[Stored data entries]
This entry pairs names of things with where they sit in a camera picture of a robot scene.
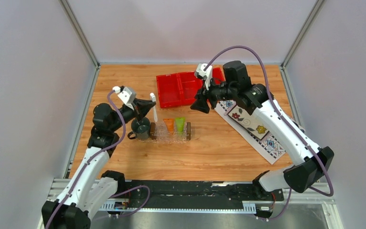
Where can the green toothpaste tube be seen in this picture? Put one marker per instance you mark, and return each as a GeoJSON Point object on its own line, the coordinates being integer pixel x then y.
{"type": "Point", "coordinates": [180, 124]}

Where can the clear textured acrylic tray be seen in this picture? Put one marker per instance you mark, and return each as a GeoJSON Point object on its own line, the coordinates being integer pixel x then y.
{"type": "Point", "coordinates": [160, 134]}

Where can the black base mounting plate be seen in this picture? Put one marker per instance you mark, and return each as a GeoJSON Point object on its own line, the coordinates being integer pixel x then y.
{"type": "Point", "coordinates": [205, 196]}

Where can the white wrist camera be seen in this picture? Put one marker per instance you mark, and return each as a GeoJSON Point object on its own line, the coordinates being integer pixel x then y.
{"type": "Point", "coordinates": [205, 73]}
{"type": "Point", "coordinates": [126, 95]}

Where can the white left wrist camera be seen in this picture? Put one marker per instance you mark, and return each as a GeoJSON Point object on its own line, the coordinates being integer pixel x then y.
{"type": "Point", "coordinates": [126, 95]}

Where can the aluminium frame rail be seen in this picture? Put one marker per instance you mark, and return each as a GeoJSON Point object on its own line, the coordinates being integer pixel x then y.
{"type": "Point", "coordinates": [261, 211]}

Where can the white toothbrush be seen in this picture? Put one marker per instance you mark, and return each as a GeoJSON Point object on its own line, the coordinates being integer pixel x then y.
{"type": "Point", "coordinates": [153, 99]}

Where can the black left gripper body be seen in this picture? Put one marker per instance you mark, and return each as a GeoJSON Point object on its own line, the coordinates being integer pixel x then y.
{"type": "Point", "coordinates": [127, 114]}

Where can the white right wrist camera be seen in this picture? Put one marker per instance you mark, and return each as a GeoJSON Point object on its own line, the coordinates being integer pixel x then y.
{"type": "Point", "coordinates": [205, 73]}

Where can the orange toothpaste tube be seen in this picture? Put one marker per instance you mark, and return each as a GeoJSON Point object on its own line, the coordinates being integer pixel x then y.
{"type": "Point", "coordinates": [169, 123]}

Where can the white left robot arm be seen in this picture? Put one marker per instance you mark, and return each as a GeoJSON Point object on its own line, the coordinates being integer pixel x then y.
{"type": "Point", "coordinates": [76, 206]}

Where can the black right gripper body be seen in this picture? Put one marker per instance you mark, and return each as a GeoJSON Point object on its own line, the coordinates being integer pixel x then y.
{"type": "Point", "coordinates": [218, 92]}

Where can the patterned white cloth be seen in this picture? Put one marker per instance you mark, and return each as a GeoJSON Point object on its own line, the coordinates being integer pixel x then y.
{"type": "Point", "coordinates": [269, 147]}

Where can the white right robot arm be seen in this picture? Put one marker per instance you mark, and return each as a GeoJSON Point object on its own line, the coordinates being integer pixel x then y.
{"type": "Point", "coordinates": [310, 161]}

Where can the floral square plate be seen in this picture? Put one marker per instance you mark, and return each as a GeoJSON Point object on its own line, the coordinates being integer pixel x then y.
{"type": "Point", "coordinates": [248, 122]}

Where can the dark grey mug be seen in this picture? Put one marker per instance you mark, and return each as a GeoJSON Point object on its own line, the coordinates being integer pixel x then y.
{"type": "Point", "coordinates": [140, 129]}

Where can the red three-compartment bin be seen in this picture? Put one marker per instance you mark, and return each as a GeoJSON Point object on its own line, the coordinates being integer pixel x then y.
{"type": "Point", "coordinates": [177, 89]}

● **Work to complete**
Write out the records above exactly as they stand, leaving out every picture.

● **Answer space**
This entry pairs names of things with where they sit in a camera picture of a robot scene.
Where can the green toothpaste tube be seen in this picture? Put one marker per instance you mark, and return each as a GeoJSON Point object on its own line, the coordinates being integer pixel x then y.
{"type": "Point", "coordinates": [180, 124]}

Where can the clear textured acrylic tray be seen in this picture? Put one marker per instance you mark, and return each as a GeoJSON Point object on its own line, the coordinates being integer pixel x then y.
{"type": "Point", "coordinates": [160, 134]}

Where can the black base mounting plate be seen in this picture? Put one marker per instance you mark, and return each as a GeoJSON Point object on its own line, the coordinates being integer pixel x then y.
{"type": "Point", "coordinates": [205, 196]}

Where can the white wrist camera be seen in this picture? Put one marker per instance you mark, and return each as a GeoJSON Point object on its own line, the coordinates being integer pixel x then y.
{"type": "Point", "coordinates": [205, 73]}
{"type": "Point", "coordinates": [126, 95]}

Where can the white left wrist camera be seen in this picture? Put one marker per instance you mark, and return each as a GeoJSON Point object on its own line, the coordinates being integer pixel x then y.
{"type": "Point", "coordinates": [126, 95]}

Where can the aluminium frame rail be seen in this picture? Put one marker per instance you mark, and return each as a GeoJSON Point object on its own line, the coordinates being integer pixel x then y.
{"type": "Point", "coordinates": [261, 211]}

Where can the white toothbrush be seen in this picture? Put one marker per instance you mark, and return each as a GeoJSON Point object on its own line, the coordinates being integer pixel x then y.
{"type": "Point", "coordinates": [153, 99]}

Where can the black left gripper body be seen in this picture? Put one marker per instance you mark, and return each as a GeoJSON Point object on its own line, the coordinates being integer pixel x then y.
{"type": "Point", "coordinates": [127, 114]}

Where can the white right wrist camera be seen in this picture? Put one marker per instance you mark, and return each as a GeoJSON Point object on its own line, the coordinates being integer pixel x then y.
{"type": "Point", "coordinates": [205, 73]}

Where can the orange toothpaste tube be seen in this picture? Put one marker per instance you mark, and return each as a GeoJSON Point object on its own line, the coordinates being integer pixel x then y.
{"type": "Point", "coordinates": [169, 123]}

Where can the white left robot arm be seen in this picture? Put one marker per instance you mark, and return each as a GeoJSON Point object on its own line, the coordinates being integer pixel x then y.
{"type": "Point", "coordinates": [76, 206]}

Where can the black right gripper body be seen in this picture? Put one marker per instance you mark, and return each as a GeoJSON Point object on its own line, the coordinates being integer pixel x then y.
{"type": "Point", "coordinates": [218, 92]}

Where can the patterned white cloth be seen in this picture? Put one marker per instance you mark, and return each as a GeoJSON Point object on its own line, the coordinates being integer pixel x then y.
{"type": "Point", "coordinates": [269, 147]}

Where can the white right robot arm be seen in this picture? Put one marker per instance you mark, and return each as a GeoJSON Point object on its own line, the coordinates being integer pixel x then y.
{"type": "Point", "coordinates": [310, 161]}

Where can the floral square plate be seen in this picture? Put one marker per instance you mark, and return each as a GeoJSON Point object on its own line, the coordinates being integer pixel x then y.
{"type": "Point", "coordinates": [248, 122]}

Where can the dark grey mug be seen in this picture? Put one marker per instance you mark, and return each as a GeoJSON Point object on its own line, the coordinates being integer pixel x then y.
{"type": "Point", "coordinates": [140, 129]}

Where can the red three-compartment bin be seen in this picture? Put one marker per instance you mark, and return each as a GeoJSON Point object on its own line, the coordinates being integer pixel x then y.
{"type": "Point", "coordinates": [177, 89]}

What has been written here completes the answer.